Researchers from the Massachusetts Institute of Technology, University of Toronto, and Vector Institute for Artificial Intelligence have developed a new method called IF-COMP for improving the estimation of uncertainty in machine learning, particularly in deep learning neural networks. These fields place importance on not only accurately predicting outcomes but quantifying the uncertainty involved in these predictions, especially in high-stakes scenarios where the decisions made based on these predictions could have serious implications.
A key challenge in quantifying this uncertainty is ensuring that the model is reliable and well-calibrated under distribution shifts. This has been traditionally handled using Bayesian methods. However, these methods are confronted with challenges such as difficulty in specifying appropriate priors and scalability issues in deep learning, making them practically infeasible for usage in large-scale deep learning models.
At present, uncertainty estimation is achieved through applying various Bayesian methods and the Minimum Description Length (MDL) principle. Despite their theoretical soundness, Bayesian methods demand heavy computational resources and battle with defining suitable priors for more complex models. Conversely, the MDL principle offers a workaround by minimizing the combined codelength of models and observed data, which eliminates the need for explicit priors.
The proposed IF-COMP method offers a new way forward by approximating the predictive normalized maximum likelihood (pNML) distribution without overloading computational resources. This approach uses a Boltzmann influence function to linearize the model, leading to well-calibrated predictions and measuring complexity in both labeled and unlabeled settings. The method also penalizes the movement in the function and weight space, which allows the model to accommodate low-probability labels better.

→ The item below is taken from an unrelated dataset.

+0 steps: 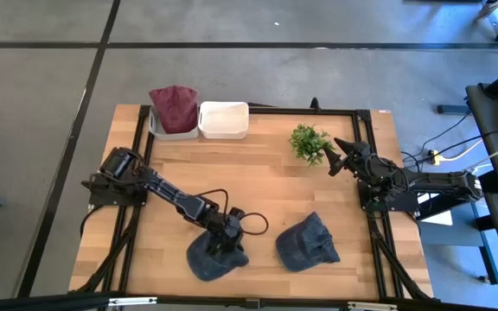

The team validated the effectiveness of the IF-COMP method through a series of experiments, such as uncertainty calibration, mislabel detection, and out-of-distribution (OOD) detection. Results suggest that IF-COMP either matched or outperformed existing solutions with a computational efficiency that was 7-15 times faster than the ACNML.
As for performance, the method gleaned impressive results such as a lower expected calibration error across various corruption levels for uncertainty calibration on CIFAR-10 and CIFAR-100 datasets. In tests for mislabel detection, IF-COMP outperformed methods like Trac-IN, EL2N, and GraNd with a 96.86 area under the receiver operating characteristic curve (AUROC) for human noise on CIFAR-10 and 95.21 for asymmetric noise on CIFAR-100.
The findings show that IF-COMP has the capability to enable deep neural networks to estimate uncertainty more reliably. Furthermore, its demonstrated ability to tackle common computational challenges of existing methods like Bayesian and MDL provides a highly scalable alternative. With its superior performance proven across different tasks, IF-COMP stands to improve the safety of machine learning models and their respective applications.